Mansor, 279 Or.App. at 780-81 (brackets in Mansor; footnotes omitted).

         A circuit court judge signed the search warrant that evening. The search warrant instructed executing [363 Or. 191] officers to "seize and search and forensically examine the following objects: See attachment A." (Emphasis omitted.) Attachment A was captioned "items to be searched for, to be seized, and to be analyzed." It repeated verbatim the list of eleven items included in Rookhuyzen's affidavit, including "[t]wo laptop computers" and "[t]wo desktop computer towers." The warrant itself contained no instructions or limitations regarding how the computers were to be analyzed.

         The warrant was executed that night. Two laptop computers, two desktop computers, and other items from B's room were seized. The computers were taken to the Northwest Regional Computer Forensics Laboratory, operated by the FBI, which performed the forensic analysis. The lab's report summarized the request:

"[Rookhuyzen] requested that the [seized computer drives] be examined for internet history and internet search terms input by the user on [June 12] especially from 2pm onward. Per a discussion with Det. Rookhuyzen, the suspect searched the internet 15 minutes prior to calling 9-1-1 in regards to his 11-week old child suffering injuries. Suspect claimed that the internet searches were regarding how to aid an injured infant. Pertinent examination results should be regarding child abuse and a possible history thereof."

         When Rookhuyzen made the initial request to the lab, he provided a list of 19 search terms. A week later, another detective, Hays, added eight more search terms.[1]

         The scope of the analysis of the computers expanded further. The report noted that about a month after the initial request, a detective directed that the search of the computer be expanded to include email, although no relevant emails were ultimately located. The forensic examiners also included in the report search terms that were not provided by the detectives, but that, in their opinion, "yielded possibly pertinent results."[2] The forensic examiner stated that [363 Or. 192] he had no knowledge of the case itself, other than what he had learned from the detective's request regarding the examination of the computers.

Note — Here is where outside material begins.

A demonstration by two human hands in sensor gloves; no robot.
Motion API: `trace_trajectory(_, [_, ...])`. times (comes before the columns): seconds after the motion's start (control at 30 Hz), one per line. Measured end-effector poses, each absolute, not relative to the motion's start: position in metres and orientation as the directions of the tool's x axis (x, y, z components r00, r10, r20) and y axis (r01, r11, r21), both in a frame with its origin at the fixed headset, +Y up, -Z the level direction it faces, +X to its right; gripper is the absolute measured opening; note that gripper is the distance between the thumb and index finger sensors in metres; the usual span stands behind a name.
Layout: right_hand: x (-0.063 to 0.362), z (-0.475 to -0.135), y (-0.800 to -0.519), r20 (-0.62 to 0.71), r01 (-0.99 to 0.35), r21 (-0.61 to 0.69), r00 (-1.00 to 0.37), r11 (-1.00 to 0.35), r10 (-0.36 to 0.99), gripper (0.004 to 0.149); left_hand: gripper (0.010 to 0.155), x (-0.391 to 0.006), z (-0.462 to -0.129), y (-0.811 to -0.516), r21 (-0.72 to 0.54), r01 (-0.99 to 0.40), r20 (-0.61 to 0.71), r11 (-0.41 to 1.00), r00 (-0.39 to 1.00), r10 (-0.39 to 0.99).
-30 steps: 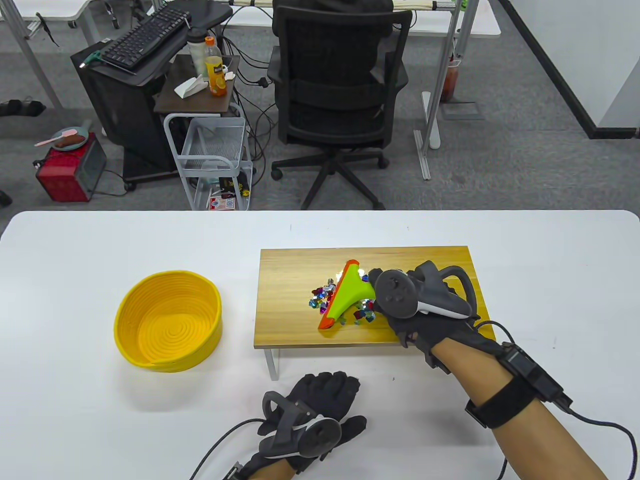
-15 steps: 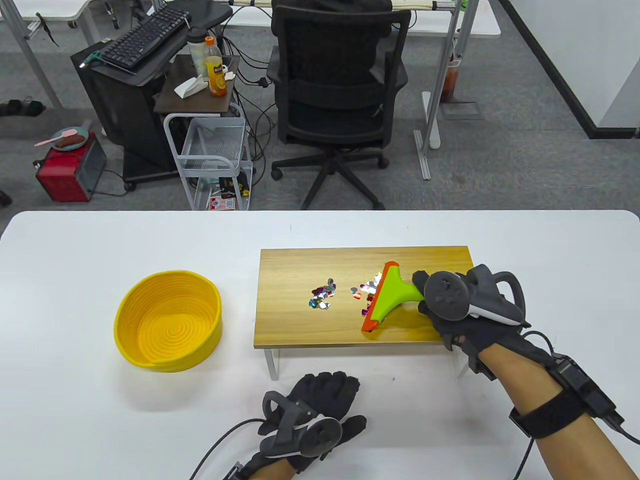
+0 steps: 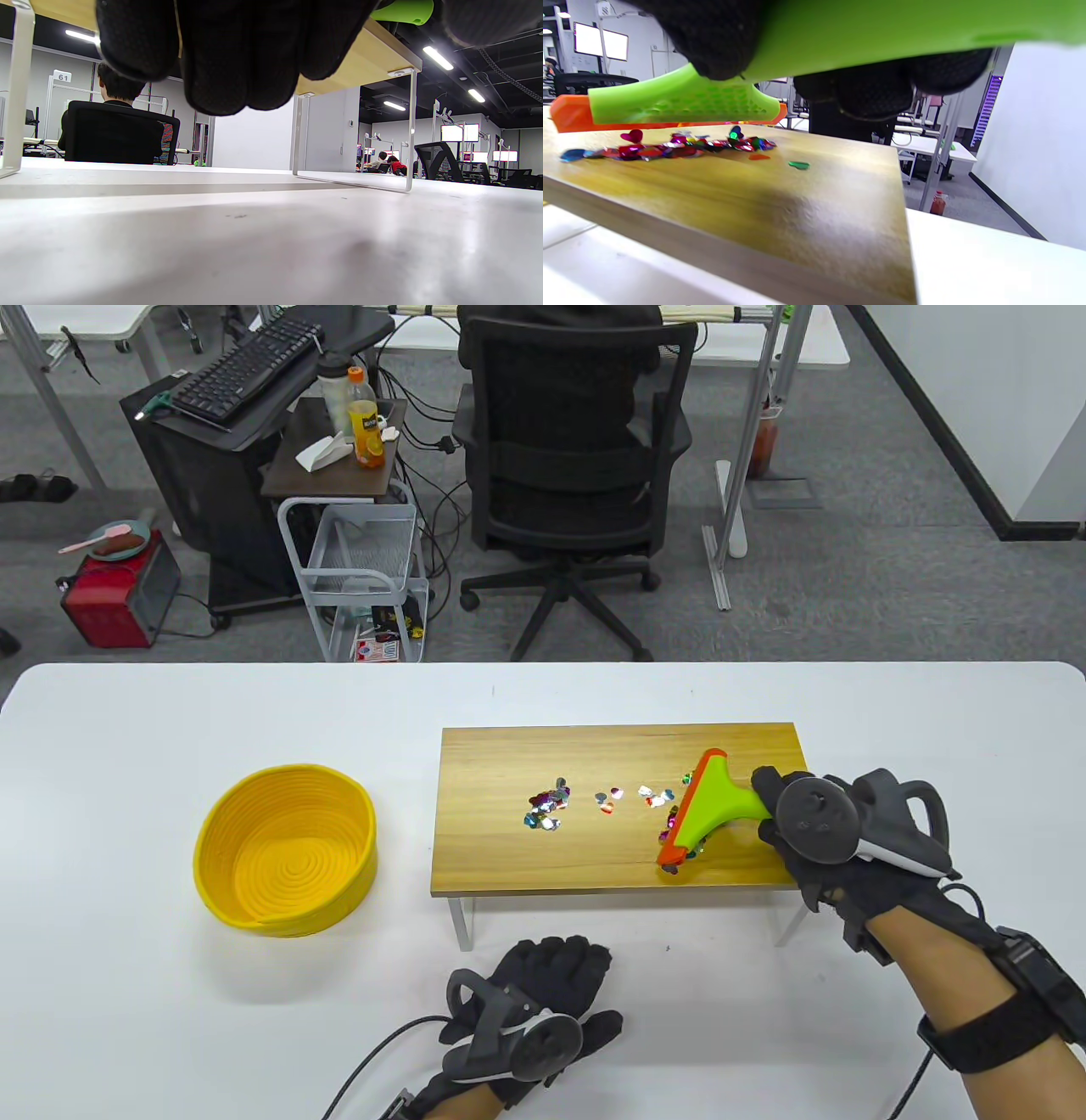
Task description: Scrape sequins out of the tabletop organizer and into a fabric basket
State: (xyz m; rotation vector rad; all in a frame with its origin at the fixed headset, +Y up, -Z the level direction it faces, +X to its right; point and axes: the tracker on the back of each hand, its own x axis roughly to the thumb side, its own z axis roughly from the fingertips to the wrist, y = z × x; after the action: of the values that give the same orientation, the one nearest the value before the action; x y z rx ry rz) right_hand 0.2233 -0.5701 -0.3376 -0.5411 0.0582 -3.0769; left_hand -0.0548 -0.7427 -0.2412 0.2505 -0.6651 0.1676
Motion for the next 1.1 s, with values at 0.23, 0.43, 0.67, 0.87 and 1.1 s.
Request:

         The report also summarized the lab's methods and findings. For each computer and laptop, the storage media were removed and imaged.[3] An initial analysis revealed that some of the hard drives had last been used in 2009, and those were not examined further. For the remaining drives, the forensic examiner assembled a "complete Internet history," including "deleted Internet history records." "Internet history" is a broad term. The software used by the lab-"Net Analysis"-compiled many types of data, for example, cookies, cached data, "leaks," and other types of data that are generated as part of normal internet browsing activity, to create the internet history dataset.[4] Each piece of internet history data might contain or be associated with information useful to investigators, such as the identity of the computer user logged in at the time, the time and date that a particular web page was visited, or search terms entered into search engines, but each piece of data was not associated with all of those types of information. For example, not all records were associated with a date and time or revealed how the user navigated to a particular web page.

         The internet history dataset was compiled into a large spreadsheet containing over 360, 000 records dating back to 2005-six years before B was born. Net Analysis allowed the forensic examiner to search for text in any of the [363 Or. 193] websites visited and to organize the internet history records by date and time. In addition to a printed summary of its findings, the lab provided detectives with a DVD containing that dataset and several lengthy reports on specific searches requested by detectives. For example, one report listed all web URLs visited on the date of the 9-1-1 call, beginning with a visit to Netflix nine seconds after midnight and continuing until that afternoon. That report is 630 pages long. Another report that listed results for the search term "abuse" was 101 pages long, and contained URLs dating from a 16 month period as well as many other URLs not associated with a date and time. The lab also provided reports for the search terms that "originated during the examination" as yielding "possibly pertinent results," listed above. Similarly, the DVD contained files that were not internet history, but that the forensic examiner believed might be relevant, such as a Microsoft Word document containing a narrative description of the child's birth, photos of B, and a downloaded computer game that allowed the user to simulate child abuse.

         Before trial, defendant moved to suppress the evidence discovered on the computers, arguing that the warrant was "worded so broadly as to constitute a general warrant." Defendant suggested that "search protocols" should have been included in the warrant to restrict the potentially unlimited search of the computer hard drives. A search protocol, for example, could limit the search to specific files or types of data on the computer-such as emails, internet searches, or photographs-or to search terms used in an internet browser. See United States v. Comprehensive Drug Testing, Inc., 621 F.3d 1162, 1179 (9th Cir 2010) (on rehearing en banc) (Kozinski, C.J., concurring) (discussing search protocols in warrants to search computers).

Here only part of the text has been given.